● **Activity**
Select from the data all lines with the word "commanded".

━━━━━━━━━━━━━━━━

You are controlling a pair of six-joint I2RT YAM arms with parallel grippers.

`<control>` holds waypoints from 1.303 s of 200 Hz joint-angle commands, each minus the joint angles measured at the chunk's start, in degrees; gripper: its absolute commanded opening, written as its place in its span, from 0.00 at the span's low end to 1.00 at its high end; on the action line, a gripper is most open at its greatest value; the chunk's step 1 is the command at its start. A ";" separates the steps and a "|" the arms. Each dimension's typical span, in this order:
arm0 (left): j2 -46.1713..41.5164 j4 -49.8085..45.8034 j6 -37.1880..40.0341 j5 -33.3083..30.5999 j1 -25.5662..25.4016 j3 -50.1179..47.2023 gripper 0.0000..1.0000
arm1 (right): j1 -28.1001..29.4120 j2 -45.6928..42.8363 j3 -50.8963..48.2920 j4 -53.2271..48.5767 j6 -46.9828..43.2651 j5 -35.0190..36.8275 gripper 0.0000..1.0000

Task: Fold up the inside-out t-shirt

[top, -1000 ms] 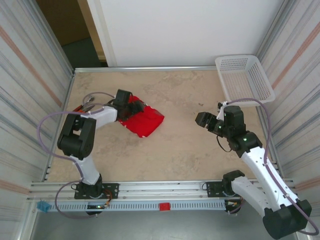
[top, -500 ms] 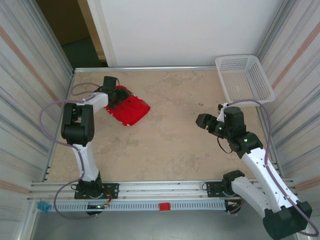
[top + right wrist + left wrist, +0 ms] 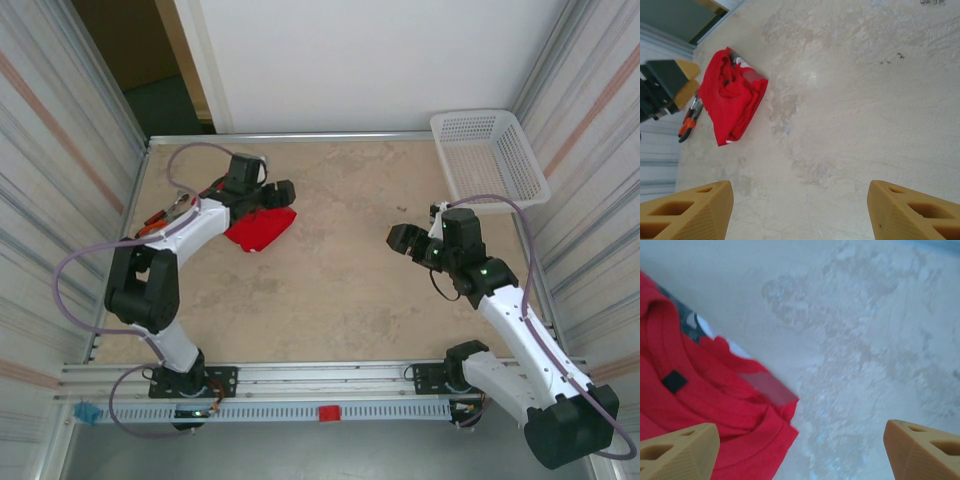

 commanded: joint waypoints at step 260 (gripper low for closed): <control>34.93 4.82 -23.19 1.86 7.74 28.13 0.85 | 0.32 -6.95 2.41 -10.12 -0.92 2.15 0.70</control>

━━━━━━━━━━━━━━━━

● **Answer to this task**
`<control>` holds waypoints from 1.303 s of 200 Hz joint-angle commands, each minus the joint angles measured at the chunk's start, in degrees; gripper: its absolute commanded opening, written as its place in its span, from 0.00 at the span's low end to 1.00 at its high end; on the action line, a gripper is most open at its greatest value; the chunk's step 1 is the command at its start. A ";" separates the steps and a "|" the arms. Each dimension's typical span, in this order:
 commanded: joint waypoints at step 260 (gripper low for closed): <control>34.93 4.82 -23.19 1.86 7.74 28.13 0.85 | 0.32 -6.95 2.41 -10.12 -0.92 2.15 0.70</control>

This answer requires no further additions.